WHAT THE TASK REQUIRES | Only one stretch of lines is wanted: the line with "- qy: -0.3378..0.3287" through the final line of the material. Restate it word for word, minus pictures.

◇ ◇ ◇

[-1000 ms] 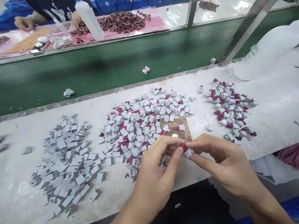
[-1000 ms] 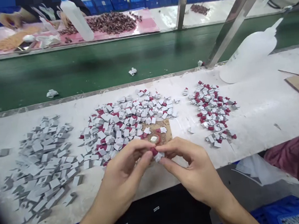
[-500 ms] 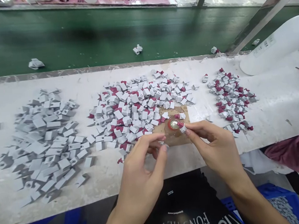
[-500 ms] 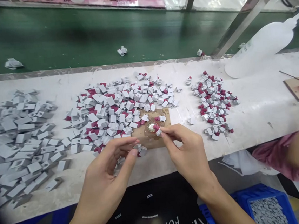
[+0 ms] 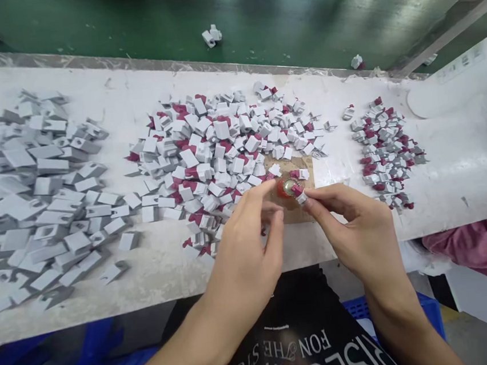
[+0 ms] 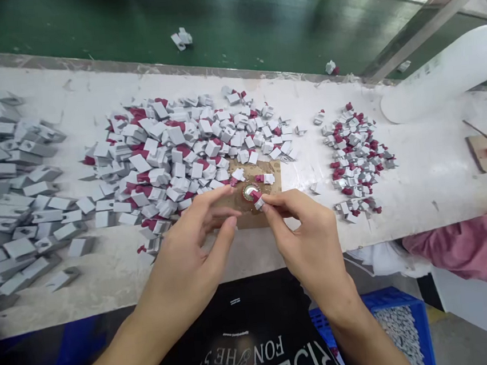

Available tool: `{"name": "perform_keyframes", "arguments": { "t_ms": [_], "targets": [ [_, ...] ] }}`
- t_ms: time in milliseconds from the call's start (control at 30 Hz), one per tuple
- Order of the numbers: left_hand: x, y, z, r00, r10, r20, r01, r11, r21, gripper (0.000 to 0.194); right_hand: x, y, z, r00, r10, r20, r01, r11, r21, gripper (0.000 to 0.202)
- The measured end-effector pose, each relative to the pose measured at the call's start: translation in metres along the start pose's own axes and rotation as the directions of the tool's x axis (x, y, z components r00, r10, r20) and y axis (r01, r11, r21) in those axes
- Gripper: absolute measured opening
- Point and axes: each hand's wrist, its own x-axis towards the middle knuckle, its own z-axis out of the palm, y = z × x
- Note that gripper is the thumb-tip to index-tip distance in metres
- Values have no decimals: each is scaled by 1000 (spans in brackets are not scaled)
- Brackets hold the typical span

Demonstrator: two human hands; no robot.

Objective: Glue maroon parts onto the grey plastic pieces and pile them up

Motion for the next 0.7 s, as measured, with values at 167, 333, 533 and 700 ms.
{"name": "perform_keyframes", "arguments": {
  "t_ms": [167,333,533,700],
  "targets": [
    [12,-2,8,1000,9,12,-8,997,-80,41,1,-4,-1,999,-39,21,40,997,-72,10],
    [15,-2,9,999,51,13,-49,994,-92,40,1,-4,-2,999,-38,21,40,995,-87,11],
    [19,-5,14,992,121,-25,-123,989,-81,38,3,-7,-3,999,-36,23,39,995,-97,10],
    [22,-5,17,988,144,-56,-148,987,-64,42,10,-14,-5,997,-48,65,57,989,-137,11]
  ]
}}
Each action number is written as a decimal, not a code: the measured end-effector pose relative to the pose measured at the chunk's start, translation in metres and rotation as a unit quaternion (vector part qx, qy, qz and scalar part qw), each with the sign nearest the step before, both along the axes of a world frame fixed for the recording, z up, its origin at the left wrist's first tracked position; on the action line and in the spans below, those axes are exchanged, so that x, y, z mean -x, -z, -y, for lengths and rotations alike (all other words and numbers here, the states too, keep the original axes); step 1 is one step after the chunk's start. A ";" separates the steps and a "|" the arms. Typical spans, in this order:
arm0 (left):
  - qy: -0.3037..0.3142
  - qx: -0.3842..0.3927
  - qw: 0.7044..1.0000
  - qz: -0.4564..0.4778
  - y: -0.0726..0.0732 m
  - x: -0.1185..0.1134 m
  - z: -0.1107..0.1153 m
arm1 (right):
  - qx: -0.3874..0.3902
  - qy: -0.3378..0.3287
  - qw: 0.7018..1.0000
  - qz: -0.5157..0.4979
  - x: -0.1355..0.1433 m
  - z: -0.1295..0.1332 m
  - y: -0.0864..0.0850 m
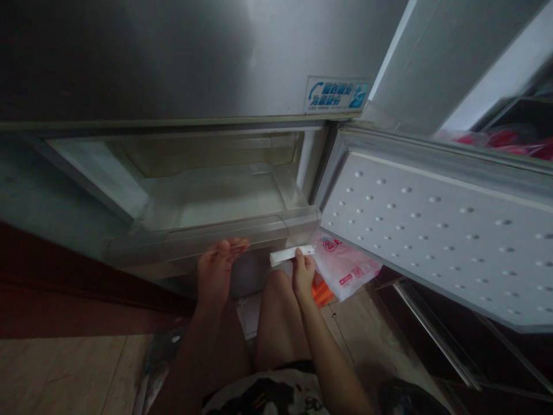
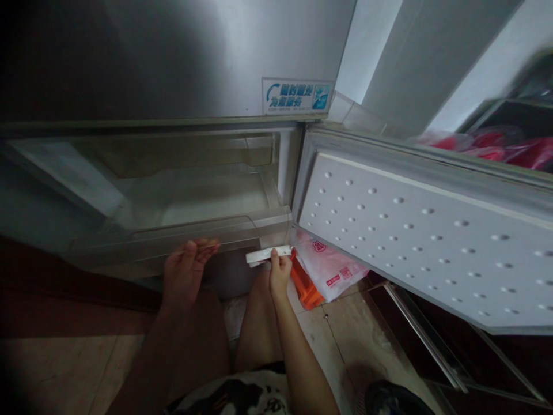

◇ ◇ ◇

SOLUTION TO THE PROBLEM |
  - qy: -0.3378..0.3287
  - qw: 0.7018..1.0000
  - qz: -0.5157..0.4979
  - x: -0.1355..0.1433 m
  - z: -0.1295..0.1332 m
  - y: -0.0864..0.0850 m

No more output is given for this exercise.